What is needed — Each line from the one containing "Reviewer check: make sure the black garment" to the end of the records should be copied exactly, and no other line.

[Records contained in a dataset]
━━━━━━━━
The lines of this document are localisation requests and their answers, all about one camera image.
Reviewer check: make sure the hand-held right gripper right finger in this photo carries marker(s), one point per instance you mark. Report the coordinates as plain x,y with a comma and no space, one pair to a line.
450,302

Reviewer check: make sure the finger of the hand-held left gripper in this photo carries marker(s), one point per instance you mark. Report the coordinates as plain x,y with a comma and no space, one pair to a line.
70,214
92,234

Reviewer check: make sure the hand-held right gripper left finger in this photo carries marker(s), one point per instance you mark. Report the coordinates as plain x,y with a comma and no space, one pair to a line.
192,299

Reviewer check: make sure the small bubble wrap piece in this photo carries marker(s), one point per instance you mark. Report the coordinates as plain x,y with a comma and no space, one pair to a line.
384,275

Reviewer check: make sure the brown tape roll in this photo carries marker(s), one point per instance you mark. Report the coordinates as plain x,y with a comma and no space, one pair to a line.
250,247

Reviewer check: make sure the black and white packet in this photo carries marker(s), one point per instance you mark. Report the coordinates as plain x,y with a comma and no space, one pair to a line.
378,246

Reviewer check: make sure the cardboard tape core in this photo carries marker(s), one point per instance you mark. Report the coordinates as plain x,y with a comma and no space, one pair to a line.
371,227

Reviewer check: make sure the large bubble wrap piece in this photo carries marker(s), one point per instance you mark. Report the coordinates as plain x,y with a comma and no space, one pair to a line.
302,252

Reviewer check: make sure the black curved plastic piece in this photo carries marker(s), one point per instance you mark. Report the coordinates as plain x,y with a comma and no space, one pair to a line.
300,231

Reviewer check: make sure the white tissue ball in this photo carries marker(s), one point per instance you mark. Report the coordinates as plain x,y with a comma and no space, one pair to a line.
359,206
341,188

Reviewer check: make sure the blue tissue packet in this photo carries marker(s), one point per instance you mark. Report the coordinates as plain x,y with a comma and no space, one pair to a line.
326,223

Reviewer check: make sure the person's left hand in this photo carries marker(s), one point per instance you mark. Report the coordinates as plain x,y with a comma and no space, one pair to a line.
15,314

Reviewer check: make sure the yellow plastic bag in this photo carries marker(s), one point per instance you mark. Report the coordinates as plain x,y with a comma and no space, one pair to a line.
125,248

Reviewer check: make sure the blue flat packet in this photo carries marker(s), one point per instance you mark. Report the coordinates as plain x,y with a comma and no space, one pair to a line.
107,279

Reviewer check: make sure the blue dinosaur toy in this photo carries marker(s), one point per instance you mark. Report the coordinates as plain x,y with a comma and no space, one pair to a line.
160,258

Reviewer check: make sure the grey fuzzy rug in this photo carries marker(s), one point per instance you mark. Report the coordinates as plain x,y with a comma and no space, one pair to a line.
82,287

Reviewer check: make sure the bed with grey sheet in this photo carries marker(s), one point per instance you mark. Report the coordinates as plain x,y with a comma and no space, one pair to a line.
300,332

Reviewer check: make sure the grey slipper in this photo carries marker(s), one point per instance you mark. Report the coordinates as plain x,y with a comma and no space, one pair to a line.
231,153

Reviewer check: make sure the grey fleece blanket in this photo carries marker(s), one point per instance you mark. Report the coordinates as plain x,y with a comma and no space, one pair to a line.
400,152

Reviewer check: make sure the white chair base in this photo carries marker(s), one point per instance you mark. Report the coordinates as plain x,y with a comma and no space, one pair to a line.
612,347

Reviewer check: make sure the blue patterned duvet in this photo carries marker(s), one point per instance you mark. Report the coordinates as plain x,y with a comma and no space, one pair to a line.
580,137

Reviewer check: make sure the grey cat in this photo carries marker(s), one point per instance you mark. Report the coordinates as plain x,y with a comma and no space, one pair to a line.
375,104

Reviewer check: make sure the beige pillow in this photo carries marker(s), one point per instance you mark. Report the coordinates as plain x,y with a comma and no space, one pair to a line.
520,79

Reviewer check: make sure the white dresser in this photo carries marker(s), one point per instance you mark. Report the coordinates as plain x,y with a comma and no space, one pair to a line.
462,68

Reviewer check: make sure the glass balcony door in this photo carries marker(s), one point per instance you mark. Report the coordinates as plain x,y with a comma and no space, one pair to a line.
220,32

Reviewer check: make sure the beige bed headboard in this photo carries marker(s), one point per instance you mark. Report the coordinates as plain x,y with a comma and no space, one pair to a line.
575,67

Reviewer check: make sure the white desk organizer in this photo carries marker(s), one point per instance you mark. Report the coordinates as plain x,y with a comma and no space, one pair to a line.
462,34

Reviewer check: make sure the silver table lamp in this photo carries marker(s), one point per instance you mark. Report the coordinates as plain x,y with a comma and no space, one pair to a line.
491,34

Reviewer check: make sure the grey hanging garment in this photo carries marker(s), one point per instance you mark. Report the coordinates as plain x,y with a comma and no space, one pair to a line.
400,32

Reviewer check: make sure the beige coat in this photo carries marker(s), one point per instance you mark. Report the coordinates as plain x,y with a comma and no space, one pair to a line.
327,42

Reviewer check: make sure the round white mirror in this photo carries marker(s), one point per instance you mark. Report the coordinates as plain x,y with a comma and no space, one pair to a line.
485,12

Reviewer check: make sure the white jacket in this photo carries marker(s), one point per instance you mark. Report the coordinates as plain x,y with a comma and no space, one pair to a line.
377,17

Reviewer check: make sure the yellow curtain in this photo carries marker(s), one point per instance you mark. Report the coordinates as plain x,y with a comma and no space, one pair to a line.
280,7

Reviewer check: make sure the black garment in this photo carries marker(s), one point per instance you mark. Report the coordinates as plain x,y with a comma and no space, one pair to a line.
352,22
━━━━━━━━
Completed exercise —
Reviewer check: make sure the black garment in this photo carries marker(s), one point per instance you mark. Report the coordinates as plain x,y with a comma and no space, one pair to a line.
352,22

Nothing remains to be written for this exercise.